Alors que l'année 2016 a été marquée par une profonde incertitude vis-à-vis du marché immobilier suite au Brexit qui a

entrainé un ralentissement de la croissance des prix immobiliers ainsi qu'une baisse du nombre de transactions, il semblerait

que l’avis des experts en 2017 soit plutôt favorable à un regain d’activité sur le marché immobilier.

 

43% des Londoniens pensent que les prix immobiliers au Royaume-Uni pourraient augmenter une fois que le pays quitte l'EU, d'après une étude de YouGov mandatée par Equifax.

Alors que nous réserve le marché locatif londonien à l'approche du divorce entre le Royaume-Uni et l'Europe?

Voici quelques unes des predictions de nos experts...

 

1.        Une relative stabilité des prix.

Le marché immobilier va bénéficier d’une légère stabilité qui va permettre de conforter les acquéreurs dans leur projets immobiliers.

On remarque souvent que les années marquées par peu de transactions immobilières sont souvent suivies par des années avec une bonne reprise et une hausse de l’activité sur le marché. Ce qui est le cas actuellement avec des vendeurs qui retrouvent peu à peu confiance et exigent des prix de plus en plus élevés.

 

2.        Hausse du volume des ventes attendue dans tout le Royaume-Uni.

 

L’activation de l’Article 50 devrait permettre au marché résidentiel de souffler un peu, surtout après que le gouvernement ait enfin confirmé que son projet de retrait de l’UE ne pourrait être remis en question. 

 

3.        Pas d’augmentation des taux d’intérêts.

 

En raison du coup de frein économique qu’a engendré le Brexit, La Banque d’Angleterre a décidé de réduire son taux d’intérêt, malgré les récentes augmentations en période d’inflation. Ce plan de relance devrait permettre de préserver l’abordabilité des logements et laisse présager que le marché immobilier sera peu dynamique et connaîtra une légère pression à la hausse ou à la baisse sur les prix.

 

4.        Une lente croissance des prix immobiliers

 

Les inquiétudes concernant l’effondrement des prix immobiliers avant le referendum étaient assez loin de la réalité, puisque les prix immobiliers continuent toujours d’augmenter au Royaume- Uni et à Londres,  qui reste beaucoup plus sensible au Brexit que le reste du pays. Sur le moyen terme, c’est surtout l’issue des négociations qui portent sur la performance économique du Royaume-Uni, notamment les emplois, qui déterminera l’effet sur les prix immobiliers et l’activité du marché.

 

5.        Les Londoniens restent les plus prudents.

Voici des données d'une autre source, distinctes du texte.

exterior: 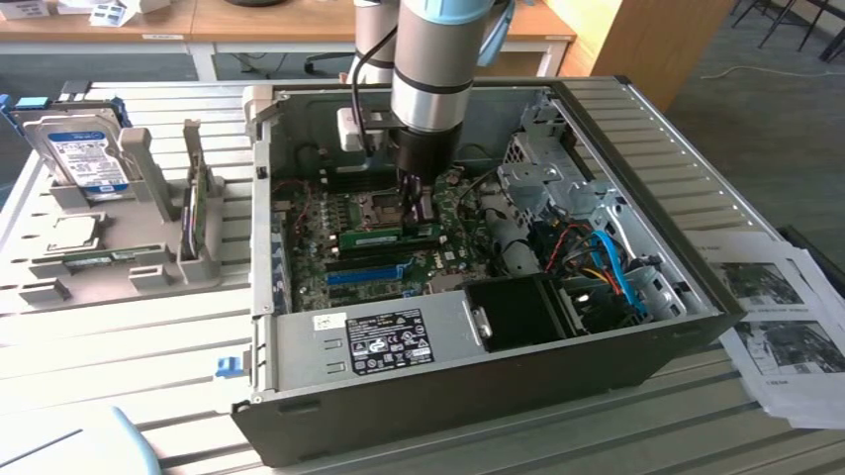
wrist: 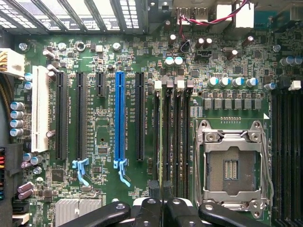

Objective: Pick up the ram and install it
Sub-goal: 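Insert the ram into the slot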

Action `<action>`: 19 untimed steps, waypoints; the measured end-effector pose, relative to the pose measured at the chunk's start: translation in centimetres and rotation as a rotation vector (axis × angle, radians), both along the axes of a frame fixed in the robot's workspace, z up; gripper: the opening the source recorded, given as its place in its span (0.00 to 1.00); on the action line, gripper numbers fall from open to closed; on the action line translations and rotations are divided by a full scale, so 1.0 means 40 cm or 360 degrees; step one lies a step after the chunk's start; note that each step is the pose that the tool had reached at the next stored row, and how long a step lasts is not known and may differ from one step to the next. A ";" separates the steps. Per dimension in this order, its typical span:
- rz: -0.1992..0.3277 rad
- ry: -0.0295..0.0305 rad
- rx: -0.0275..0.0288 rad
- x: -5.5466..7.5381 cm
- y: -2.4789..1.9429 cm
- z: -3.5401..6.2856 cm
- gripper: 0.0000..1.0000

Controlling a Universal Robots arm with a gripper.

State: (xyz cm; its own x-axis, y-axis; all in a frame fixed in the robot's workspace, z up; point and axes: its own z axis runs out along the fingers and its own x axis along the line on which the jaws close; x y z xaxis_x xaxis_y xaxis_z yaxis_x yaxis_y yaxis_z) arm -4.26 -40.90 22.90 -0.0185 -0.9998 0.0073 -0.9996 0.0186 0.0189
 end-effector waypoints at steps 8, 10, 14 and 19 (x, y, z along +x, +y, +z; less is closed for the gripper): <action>0.0006 0.00000 0.00000 0.001 0.000 0.000 0.11; 0.0006 0.00000 0.00000 0.000 0.000 0.000 0.11; 0.0006 0.00000 0.00000 -0.001 0.000 0.000 0.11; 0.0005 0.00000 -0.00017 -0.002 -0.002 0.000 0.11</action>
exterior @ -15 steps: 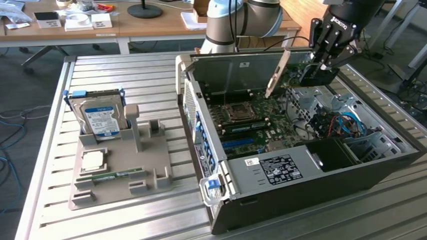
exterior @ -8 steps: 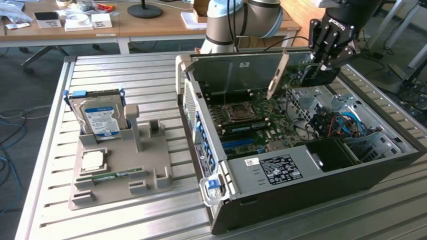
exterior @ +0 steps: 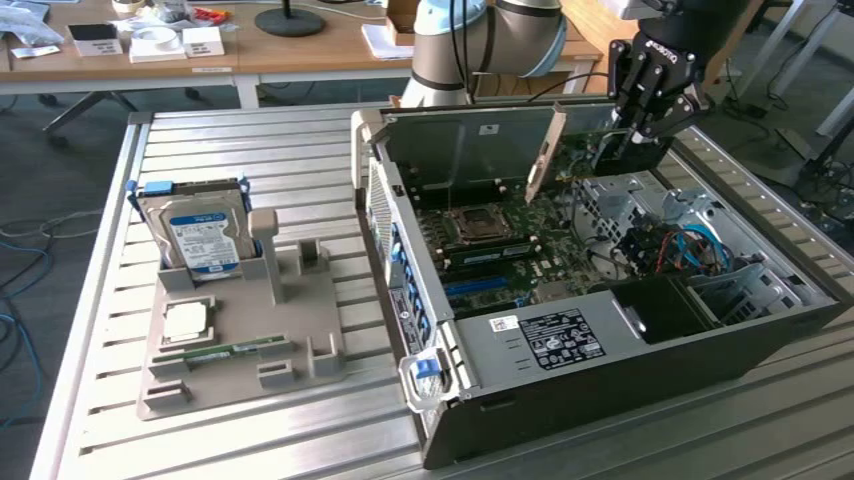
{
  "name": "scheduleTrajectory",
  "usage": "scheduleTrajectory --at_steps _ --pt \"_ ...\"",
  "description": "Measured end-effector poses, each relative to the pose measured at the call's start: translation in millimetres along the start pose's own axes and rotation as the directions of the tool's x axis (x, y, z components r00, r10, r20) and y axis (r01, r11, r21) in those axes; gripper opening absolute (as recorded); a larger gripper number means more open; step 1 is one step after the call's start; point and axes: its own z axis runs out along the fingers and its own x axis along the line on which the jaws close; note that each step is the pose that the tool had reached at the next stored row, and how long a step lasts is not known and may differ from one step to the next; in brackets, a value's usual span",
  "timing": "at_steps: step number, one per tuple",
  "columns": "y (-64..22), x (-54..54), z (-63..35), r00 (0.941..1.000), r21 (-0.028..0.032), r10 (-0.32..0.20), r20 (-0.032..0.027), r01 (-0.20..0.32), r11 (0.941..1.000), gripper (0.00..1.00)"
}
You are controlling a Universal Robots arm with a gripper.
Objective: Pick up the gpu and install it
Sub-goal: 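Insert the gpu into the slot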
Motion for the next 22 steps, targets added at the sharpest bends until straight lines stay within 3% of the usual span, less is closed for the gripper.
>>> scheduleTrajectory --at_steps 22 --pt "6.8 0.1 0.0 1.0000 0.0001 0.000 0.0002 0.000 1.0000 0.27"
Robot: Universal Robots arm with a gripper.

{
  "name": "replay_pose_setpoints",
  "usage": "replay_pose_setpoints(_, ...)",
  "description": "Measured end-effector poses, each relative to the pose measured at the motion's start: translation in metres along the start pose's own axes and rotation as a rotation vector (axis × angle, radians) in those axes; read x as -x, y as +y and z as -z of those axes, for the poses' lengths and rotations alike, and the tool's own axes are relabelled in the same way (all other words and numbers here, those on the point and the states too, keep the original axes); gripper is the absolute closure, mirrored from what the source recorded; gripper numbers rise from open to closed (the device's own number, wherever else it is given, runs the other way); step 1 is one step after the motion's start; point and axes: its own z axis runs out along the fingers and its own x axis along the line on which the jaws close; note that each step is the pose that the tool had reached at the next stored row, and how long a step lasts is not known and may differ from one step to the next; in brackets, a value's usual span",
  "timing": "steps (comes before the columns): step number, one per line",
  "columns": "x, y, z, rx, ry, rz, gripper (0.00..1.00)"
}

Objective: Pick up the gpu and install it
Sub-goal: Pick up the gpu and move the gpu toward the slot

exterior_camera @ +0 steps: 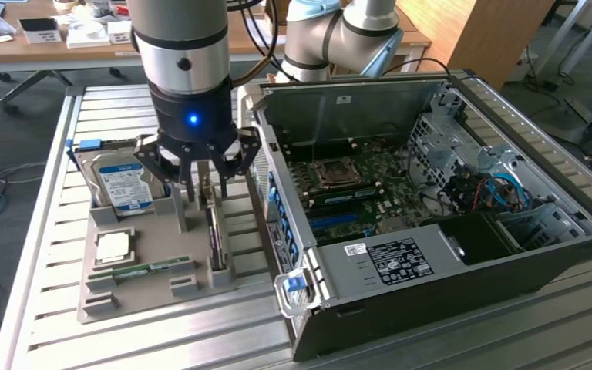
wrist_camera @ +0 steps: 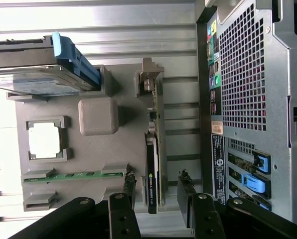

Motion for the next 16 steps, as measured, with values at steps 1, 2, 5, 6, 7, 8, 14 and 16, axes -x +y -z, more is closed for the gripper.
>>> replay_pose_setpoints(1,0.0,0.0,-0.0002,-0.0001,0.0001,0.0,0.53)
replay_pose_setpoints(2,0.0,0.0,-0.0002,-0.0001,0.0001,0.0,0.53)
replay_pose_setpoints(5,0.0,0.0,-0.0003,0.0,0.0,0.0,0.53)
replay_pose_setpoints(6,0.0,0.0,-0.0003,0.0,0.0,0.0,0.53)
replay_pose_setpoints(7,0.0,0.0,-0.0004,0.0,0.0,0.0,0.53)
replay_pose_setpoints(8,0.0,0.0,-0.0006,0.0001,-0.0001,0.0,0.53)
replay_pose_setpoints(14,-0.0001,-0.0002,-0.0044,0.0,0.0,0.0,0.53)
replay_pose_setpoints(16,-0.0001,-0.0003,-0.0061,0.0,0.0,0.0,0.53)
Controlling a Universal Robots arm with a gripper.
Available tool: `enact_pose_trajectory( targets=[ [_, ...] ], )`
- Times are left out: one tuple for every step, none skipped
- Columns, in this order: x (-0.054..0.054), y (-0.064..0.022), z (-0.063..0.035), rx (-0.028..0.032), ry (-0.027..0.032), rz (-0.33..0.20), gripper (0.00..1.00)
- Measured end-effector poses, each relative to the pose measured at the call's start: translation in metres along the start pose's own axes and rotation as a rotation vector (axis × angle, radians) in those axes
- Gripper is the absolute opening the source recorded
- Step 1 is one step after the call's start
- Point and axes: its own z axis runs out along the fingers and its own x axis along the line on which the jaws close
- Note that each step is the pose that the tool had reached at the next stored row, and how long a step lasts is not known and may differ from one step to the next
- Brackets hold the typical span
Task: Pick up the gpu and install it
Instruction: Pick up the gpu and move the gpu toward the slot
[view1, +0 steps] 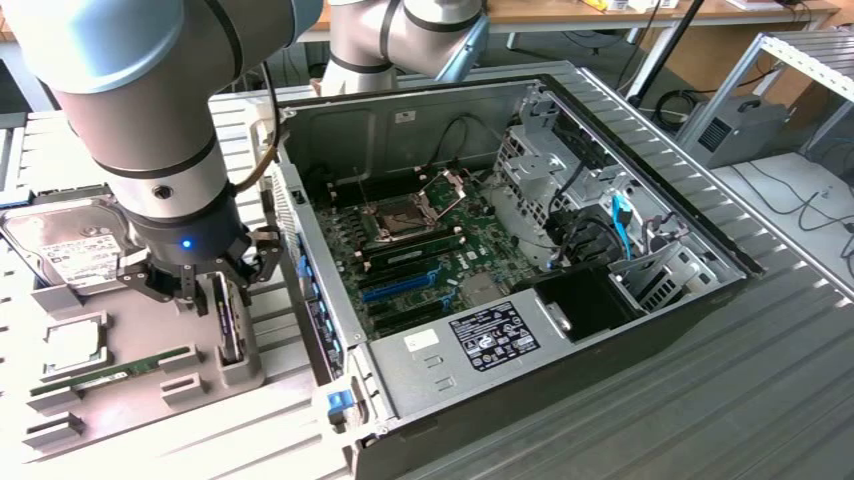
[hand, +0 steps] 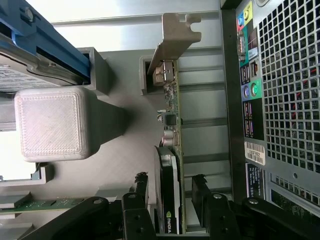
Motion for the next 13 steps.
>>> enact_pose_trajectory(
  targets=[
    [0.0000,0.0000,0.0000,0.0000,0.0000,0.000,0.48],
    [0.0000,0.0000,0.0000,0.0000,0.0000,0.000,0.48],
    [0.0000,0.0000,0.0000,-0.0001,-0.0001,0.000,0.48],
    [0.0000,0.0000,0.0000,0.0000,0.0000,0.000,0.48],
    [0.0000,0.0000,0.0000,0.0000,0.0000,0.000,0.48],
    [0.0000,0.0000,0.0000,0.0000,0.0000,0.000,0.48],
    [0.0000,0.0000,0.0000,0.0000,0.0000,0.000,0.47],
    [0.0000,0.0000,0.0000,0.0000,0.0000,0.000,0.40],
    [0.0000,0.0000,0.0000,-0.0001,0.0000,0.000,0.40],
    [0.0000,0.0000,0.0000,0.0000,0.0000,0.000,0.34],
    [0.0000,0.0000,0.0000,0.0000,0.0000,0.000,0.28],
    [0.0000,0.0000,0.0000,0.0000,0.0000,0.000,0.27],
    [0.0000,0.0000,0.0000,0.0000,0.0000,0.000,0.27]
  ],
)
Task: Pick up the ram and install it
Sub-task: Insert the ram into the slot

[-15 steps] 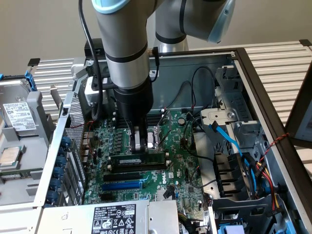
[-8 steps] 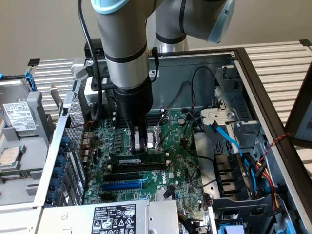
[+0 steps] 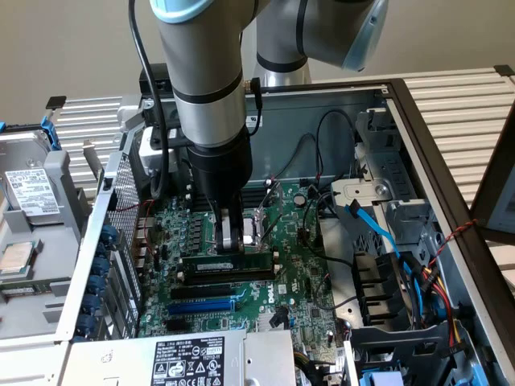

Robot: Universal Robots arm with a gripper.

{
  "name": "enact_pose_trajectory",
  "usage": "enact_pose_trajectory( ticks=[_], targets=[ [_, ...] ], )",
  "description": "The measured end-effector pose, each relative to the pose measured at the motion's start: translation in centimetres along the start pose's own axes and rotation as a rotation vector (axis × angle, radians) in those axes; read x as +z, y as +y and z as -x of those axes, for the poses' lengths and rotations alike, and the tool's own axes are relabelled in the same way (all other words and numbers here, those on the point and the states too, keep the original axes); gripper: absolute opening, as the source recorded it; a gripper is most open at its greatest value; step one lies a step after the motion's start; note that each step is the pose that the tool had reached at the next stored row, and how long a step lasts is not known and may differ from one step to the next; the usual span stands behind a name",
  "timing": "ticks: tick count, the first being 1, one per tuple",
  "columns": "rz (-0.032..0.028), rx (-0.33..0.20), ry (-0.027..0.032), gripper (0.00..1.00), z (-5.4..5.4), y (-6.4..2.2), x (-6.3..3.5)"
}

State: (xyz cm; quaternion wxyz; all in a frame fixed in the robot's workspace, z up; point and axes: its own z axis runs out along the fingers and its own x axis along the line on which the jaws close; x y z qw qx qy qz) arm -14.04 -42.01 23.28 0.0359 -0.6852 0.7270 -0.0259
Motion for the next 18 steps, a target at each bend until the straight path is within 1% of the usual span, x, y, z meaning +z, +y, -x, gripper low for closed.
enact_pose_trajectory(
  ticks=[7,11,14,17,18],
  targets=[
    [-0.0041,-0.002,-0.0002,0.12,0.00,-0.01,0.01],
    [-0.0112,-0.002,-0.0006,0.12,-0.01,0.12,0.16],
    [-0.0117,-0.003,-0.0002,0.12,-0.01,0.17,0.17],
    [-0.0117,-0.011,-0.0008,0.12,-0.01,0.12,-0.52],
    [-0.0122,-0.012,-0.0013,0.12,0.00,0.11,-0.54]
  ],
)
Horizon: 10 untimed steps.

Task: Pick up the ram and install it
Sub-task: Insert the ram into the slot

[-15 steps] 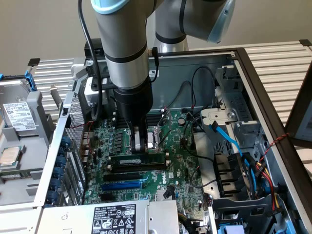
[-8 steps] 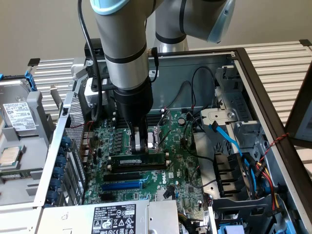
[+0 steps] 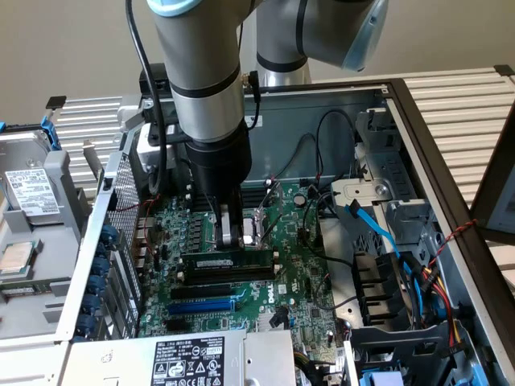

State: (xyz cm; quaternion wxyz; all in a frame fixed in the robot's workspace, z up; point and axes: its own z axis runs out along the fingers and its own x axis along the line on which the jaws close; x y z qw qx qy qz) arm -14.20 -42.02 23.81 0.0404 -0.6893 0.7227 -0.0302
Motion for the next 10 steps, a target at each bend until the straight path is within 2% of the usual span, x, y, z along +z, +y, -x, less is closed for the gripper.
enact_pose_trajectory(
  ticks=[3,6,10],
  targets=[
    [-0.0059,-0.004,-0.0004,0.12,0.00,0.00,0.00],
    [-0.0114,-0.009,0.0020,0.12,0.00,0.00,0.01],
    [-0.0137,-0.010,0.0074,0.12,0.00,0.04,0.11]
  ],
)
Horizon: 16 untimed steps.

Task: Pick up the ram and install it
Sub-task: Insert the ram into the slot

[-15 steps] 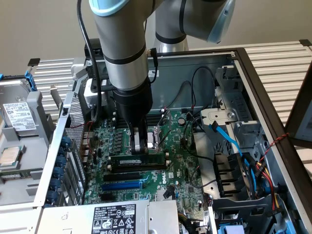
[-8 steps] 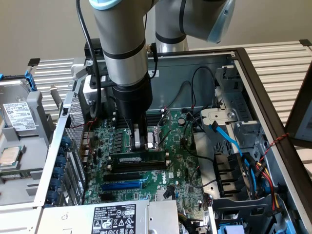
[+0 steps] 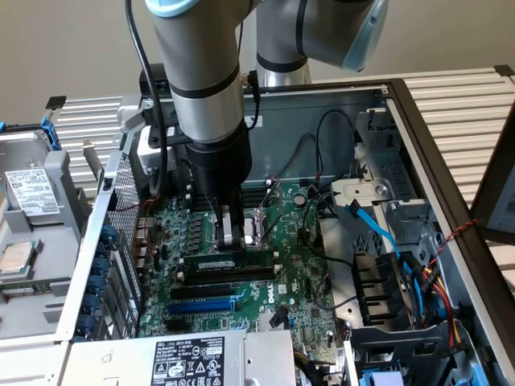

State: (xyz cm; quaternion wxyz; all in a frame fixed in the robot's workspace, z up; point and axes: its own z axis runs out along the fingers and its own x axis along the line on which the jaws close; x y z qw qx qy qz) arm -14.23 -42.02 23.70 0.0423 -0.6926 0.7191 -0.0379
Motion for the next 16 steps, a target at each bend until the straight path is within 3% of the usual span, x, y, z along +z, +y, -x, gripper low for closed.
enact_pose_trajectory(
  ticks=[2,9,16],
  targets=[
    [-0.0005,-0.001,0.0031,0.12,0.00,0.03,0.05],
    [-0.0007,0.000,0.0029,0.12,0.03,0.05,0.21],
    [-0.0004,0.002,-0.0020,0.12,0.22,0.19,0.44]
  ],
)
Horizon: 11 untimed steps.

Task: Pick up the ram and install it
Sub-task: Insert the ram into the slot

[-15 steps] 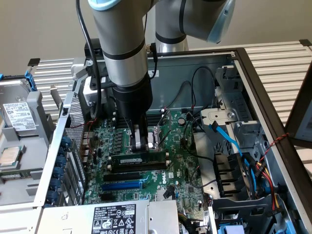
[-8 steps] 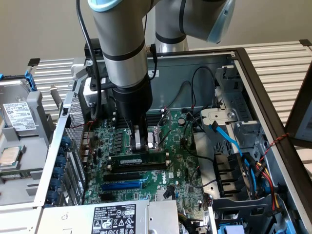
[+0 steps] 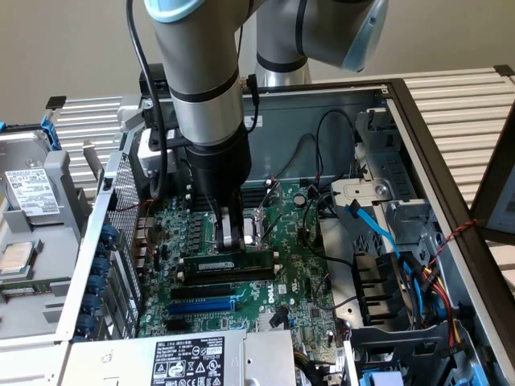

Londres restera davantage prudente surtout depuis que le rythme de la croissance des prix immobiliers a largement devancé celui des augmentations de salaires dans la capitale, au cours de ces 10 dernières années. Cela veut dire que l’achat d’une maison représente dors et déjà un investissement financier plus lourd dans le reste du pays, dans un contexte d’incertitude.

 

6.        Prime central : la zone la moins touchée.

Avec de tels évènements, certains acheteurs et investisseurs ont de grandes chances de rester les bras croisés devant tout changement qui se profilerait. Toutefois les investisseurs futés continueront d’investir en zone centrale, surtout les acheteurs étrangers qui veulent tirer profit d’une livre faible et d’une réduction d’impôt pour le moins alléchante. (15% de réduction d’impôt).

 

7.          Une ruée  des acheteurs internationaux en prime central ?

 

L’impact du Brexit est déjà palpable avec la baisse de la livre et la forte demande des acheteurs et investisseurs internationaux. Toutefois, ce qui est important c’est d’observer l’impact de l’augmentation des droits de mutations (ou droit du timbre ; le Stamp Duty) sur le comportement des vendeurs qui sont contraints de réduire leur prix initial.